Allowing an additional deduction on disposal of plant

1.9 A further balancing adjustment deduction will be allowed where an item of plant's undeducted cost is less than the reduced cost base. The deduction will equal the difference between the 2amounts. Circumstances where this situation could arise are considered to be rare but nevertheless the existing CGT treatment is being preserved. [Item 11, section 42-197]

Application of additional balancing adjustments where no depreciation has been claimed or where there is an incomplete unit of plant

1.10 New Subdivision 42-GA is inserted into Division 42 to calculate an additional balancing adjustment where no depreciation deductions have been claimed or where there is a disposal of an incomplete item of plant.

1.11 This additional balancing calculation could arise where an item of plant is completed and disposed of before it is used in the income producing process. It could arise where the plant is destroyed before completion.

1.12 The additional balancing adjustment calculation must be made in the year in which the balancing adjustment event occurs. [Item 12, section 42-222]

1.13 The amount to be included in assessable income under this Subdivision will be the excess of a plant's termination value (effectively, its sale proceeds) over its cost.
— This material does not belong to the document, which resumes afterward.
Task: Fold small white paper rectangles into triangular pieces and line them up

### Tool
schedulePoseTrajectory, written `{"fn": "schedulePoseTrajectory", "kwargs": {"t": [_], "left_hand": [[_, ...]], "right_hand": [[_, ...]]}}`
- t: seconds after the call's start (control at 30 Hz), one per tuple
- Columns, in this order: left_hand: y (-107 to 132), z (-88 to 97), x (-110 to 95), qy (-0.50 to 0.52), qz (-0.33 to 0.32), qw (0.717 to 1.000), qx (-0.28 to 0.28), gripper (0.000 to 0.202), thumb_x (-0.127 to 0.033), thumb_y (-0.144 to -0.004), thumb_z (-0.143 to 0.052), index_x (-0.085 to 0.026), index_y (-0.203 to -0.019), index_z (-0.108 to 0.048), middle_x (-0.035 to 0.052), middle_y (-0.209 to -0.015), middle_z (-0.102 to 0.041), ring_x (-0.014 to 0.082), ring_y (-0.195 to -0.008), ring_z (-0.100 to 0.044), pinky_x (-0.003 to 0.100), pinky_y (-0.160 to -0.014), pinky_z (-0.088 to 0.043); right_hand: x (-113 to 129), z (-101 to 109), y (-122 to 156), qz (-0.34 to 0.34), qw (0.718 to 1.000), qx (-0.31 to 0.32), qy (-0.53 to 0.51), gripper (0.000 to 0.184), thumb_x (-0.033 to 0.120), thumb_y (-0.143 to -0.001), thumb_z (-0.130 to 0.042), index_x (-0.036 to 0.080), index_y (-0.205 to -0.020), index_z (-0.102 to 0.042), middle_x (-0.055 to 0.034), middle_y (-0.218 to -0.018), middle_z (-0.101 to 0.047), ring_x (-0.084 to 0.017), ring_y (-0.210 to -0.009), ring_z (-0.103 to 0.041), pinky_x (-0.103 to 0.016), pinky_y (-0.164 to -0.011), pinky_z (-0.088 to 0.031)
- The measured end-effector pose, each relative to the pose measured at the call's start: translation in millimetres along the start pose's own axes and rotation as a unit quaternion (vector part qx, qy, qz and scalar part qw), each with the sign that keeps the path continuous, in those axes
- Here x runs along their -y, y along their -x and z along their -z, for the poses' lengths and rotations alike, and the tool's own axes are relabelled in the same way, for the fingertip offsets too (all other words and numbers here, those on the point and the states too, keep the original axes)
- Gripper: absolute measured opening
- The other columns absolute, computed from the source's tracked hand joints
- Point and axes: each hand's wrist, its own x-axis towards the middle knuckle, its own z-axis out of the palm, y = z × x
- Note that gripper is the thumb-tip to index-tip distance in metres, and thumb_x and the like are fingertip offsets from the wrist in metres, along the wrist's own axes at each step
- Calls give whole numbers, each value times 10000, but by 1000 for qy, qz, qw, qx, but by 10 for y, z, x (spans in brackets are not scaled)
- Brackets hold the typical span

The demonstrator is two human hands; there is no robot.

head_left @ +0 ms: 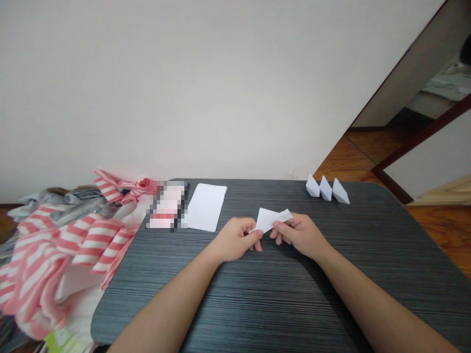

For plant purchased before 11.45 am on 21September 1999, the benefit of cost base indexation is to be preserved. The inclusion of this amount ensures the existing CGT treatment is preserved. [Item 12, section 42-223]

1.14 A deduction will be allowed under this Subdivision where the plant's termination value is less than the reduced cost base. The deduction will equal the difference between the 2amounts. This deduction equates to any capital loss that would have arisen under the CGT provisions ensuring that the existing CGT treatment is being preserved. [Item 12, section 42-224]

1.15 Because of the insertion of new Subdivision 42-GA, section 42-30 is amended to include the additional balancing adjustment made under new Subdivision 42-GA. [Items 6 and 7]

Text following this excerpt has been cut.